Sepanjang jam pelajaran, Chris selalu terbayang-bayang oleh Aisyah. Ia tidak bisa fokus menjawab soal-soal ujian harian itu. Wajah Aisyah seringkali muncul diatas kertas ujiannya. Kemudian tidak disadarinya senyuman tersirat disudut bibirnya. Sedangkan dikelas sebelah, gadis itu sama sekali tidak memikirkan tentang Chris. Baginya ia sama saja seperti teman-teman yang lainnya.
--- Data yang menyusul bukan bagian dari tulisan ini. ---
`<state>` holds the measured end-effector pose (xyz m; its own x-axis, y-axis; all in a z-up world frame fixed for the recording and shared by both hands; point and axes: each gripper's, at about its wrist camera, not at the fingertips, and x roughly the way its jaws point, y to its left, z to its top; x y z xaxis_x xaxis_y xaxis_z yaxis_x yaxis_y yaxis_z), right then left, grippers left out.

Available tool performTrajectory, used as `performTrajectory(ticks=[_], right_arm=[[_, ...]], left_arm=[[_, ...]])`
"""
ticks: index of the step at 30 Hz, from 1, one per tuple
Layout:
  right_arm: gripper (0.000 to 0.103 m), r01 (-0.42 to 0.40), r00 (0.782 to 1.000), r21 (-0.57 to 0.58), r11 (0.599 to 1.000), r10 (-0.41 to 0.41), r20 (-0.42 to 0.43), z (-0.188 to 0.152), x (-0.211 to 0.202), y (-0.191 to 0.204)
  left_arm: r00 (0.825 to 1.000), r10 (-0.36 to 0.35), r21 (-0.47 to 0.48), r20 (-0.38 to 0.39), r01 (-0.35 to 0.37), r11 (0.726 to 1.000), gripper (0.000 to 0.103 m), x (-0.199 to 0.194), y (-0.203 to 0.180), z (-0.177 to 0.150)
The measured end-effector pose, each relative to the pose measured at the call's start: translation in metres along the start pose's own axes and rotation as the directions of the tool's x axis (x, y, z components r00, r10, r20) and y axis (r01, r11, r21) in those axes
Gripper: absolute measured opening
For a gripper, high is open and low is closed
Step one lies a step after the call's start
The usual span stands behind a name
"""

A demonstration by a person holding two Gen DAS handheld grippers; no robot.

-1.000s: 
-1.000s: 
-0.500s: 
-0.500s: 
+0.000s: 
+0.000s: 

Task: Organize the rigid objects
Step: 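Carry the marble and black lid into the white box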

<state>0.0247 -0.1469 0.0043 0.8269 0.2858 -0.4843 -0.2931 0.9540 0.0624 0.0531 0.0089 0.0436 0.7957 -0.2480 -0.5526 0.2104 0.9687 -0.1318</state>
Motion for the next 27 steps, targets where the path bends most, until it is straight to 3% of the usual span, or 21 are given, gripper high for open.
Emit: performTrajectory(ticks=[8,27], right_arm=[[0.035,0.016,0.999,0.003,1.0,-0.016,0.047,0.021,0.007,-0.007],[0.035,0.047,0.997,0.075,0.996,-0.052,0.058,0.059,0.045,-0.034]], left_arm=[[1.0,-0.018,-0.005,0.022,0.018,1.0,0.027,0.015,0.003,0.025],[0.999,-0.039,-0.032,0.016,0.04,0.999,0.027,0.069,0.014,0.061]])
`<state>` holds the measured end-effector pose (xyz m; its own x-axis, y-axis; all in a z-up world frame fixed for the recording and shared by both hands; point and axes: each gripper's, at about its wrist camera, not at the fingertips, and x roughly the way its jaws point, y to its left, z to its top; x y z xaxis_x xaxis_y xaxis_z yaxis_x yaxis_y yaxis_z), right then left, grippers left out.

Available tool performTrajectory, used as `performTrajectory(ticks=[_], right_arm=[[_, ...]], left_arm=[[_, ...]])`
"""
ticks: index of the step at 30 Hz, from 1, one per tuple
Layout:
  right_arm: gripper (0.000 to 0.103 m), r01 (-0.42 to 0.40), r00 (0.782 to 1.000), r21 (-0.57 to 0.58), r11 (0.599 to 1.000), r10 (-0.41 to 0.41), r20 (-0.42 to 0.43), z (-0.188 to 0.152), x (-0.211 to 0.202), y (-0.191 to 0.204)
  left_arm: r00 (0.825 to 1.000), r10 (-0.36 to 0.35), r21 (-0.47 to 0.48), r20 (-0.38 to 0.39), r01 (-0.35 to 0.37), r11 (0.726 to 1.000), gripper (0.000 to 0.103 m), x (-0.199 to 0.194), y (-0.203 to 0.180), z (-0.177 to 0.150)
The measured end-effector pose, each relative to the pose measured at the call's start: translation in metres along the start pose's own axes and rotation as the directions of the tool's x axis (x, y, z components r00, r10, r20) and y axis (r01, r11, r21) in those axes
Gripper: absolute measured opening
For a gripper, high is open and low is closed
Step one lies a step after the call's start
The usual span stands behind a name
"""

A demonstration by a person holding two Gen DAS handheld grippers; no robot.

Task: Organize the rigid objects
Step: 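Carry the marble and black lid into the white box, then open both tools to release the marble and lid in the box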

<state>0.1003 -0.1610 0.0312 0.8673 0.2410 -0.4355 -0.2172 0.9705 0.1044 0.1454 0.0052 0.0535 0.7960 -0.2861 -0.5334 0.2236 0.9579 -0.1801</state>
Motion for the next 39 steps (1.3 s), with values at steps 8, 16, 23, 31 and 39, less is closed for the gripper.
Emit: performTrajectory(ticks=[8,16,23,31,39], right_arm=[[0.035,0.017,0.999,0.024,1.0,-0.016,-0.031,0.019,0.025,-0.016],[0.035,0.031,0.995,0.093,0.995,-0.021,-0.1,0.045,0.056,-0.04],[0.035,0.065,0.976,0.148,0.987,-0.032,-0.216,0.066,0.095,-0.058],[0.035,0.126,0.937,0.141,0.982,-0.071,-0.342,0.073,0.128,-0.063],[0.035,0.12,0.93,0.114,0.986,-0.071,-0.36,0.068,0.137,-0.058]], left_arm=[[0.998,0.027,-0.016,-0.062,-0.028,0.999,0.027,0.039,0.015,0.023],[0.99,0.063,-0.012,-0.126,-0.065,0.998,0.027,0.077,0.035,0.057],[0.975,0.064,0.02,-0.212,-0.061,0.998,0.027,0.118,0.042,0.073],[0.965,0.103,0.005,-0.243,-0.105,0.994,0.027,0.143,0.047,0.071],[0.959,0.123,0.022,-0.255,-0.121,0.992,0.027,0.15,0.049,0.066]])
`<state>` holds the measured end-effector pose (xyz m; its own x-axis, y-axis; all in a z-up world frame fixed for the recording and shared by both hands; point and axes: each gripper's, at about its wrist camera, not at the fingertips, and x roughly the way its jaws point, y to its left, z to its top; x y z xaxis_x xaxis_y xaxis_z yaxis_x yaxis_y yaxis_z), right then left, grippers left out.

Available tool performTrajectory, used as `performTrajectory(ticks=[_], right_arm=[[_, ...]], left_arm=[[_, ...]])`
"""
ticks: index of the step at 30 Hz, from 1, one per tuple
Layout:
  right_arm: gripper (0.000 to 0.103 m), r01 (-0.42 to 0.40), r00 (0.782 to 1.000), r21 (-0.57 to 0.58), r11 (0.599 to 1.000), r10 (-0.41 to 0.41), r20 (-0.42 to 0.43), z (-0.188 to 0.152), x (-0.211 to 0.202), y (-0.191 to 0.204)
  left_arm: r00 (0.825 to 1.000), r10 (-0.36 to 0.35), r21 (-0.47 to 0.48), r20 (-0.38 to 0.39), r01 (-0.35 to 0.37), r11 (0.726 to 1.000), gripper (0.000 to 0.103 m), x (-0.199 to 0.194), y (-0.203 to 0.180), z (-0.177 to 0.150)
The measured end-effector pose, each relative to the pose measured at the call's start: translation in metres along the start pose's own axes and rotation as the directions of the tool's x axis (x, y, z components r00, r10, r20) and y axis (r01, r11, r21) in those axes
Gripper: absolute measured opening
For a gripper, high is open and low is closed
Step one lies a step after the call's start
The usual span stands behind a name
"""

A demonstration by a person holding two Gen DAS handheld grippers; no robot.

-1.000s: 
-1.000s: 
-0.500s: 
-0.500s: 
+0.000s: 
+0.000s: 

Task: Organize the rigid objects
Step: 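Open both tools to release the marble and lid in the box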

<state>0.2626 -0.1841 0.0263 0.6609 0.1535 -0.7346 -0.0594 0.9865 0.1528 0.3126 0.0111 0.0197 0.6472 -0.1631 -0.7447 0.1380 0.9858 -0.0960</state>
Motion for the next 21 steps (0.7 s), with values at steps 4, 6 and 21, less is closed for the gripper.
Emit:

Ketika bel istirahat berbunyi, Chris sudah berdiri didepan pintu menunggu Aisyah selesai memasukkan buku-bukunya ke dalam tasnya. Tanpa sadar seulas senyuman terlukis jelas dibibirnya untuk yang kesekian kalinya. Ia melangkahkan kaki memasuki ruangan kelas yang luas itu ketika dilihatnya Aisyah selesai memasukkan buku-buku itu. "Hai Aisyah." Gadis itu mengangkat pandangannya ketika mendengar namanya disebut. Kemudian terlihat senyuman ramahnya yang tertuju pada pemuda itu. "Hai, Chris. Ada apa?" Sepersekian detik kemudian, Lucy menghampiri Aisyah dan pandangannya sekilas melihat kearah pemuda asing itu. Kedua alisnya sedikit mengkerut. "Kau dari kelas mana?"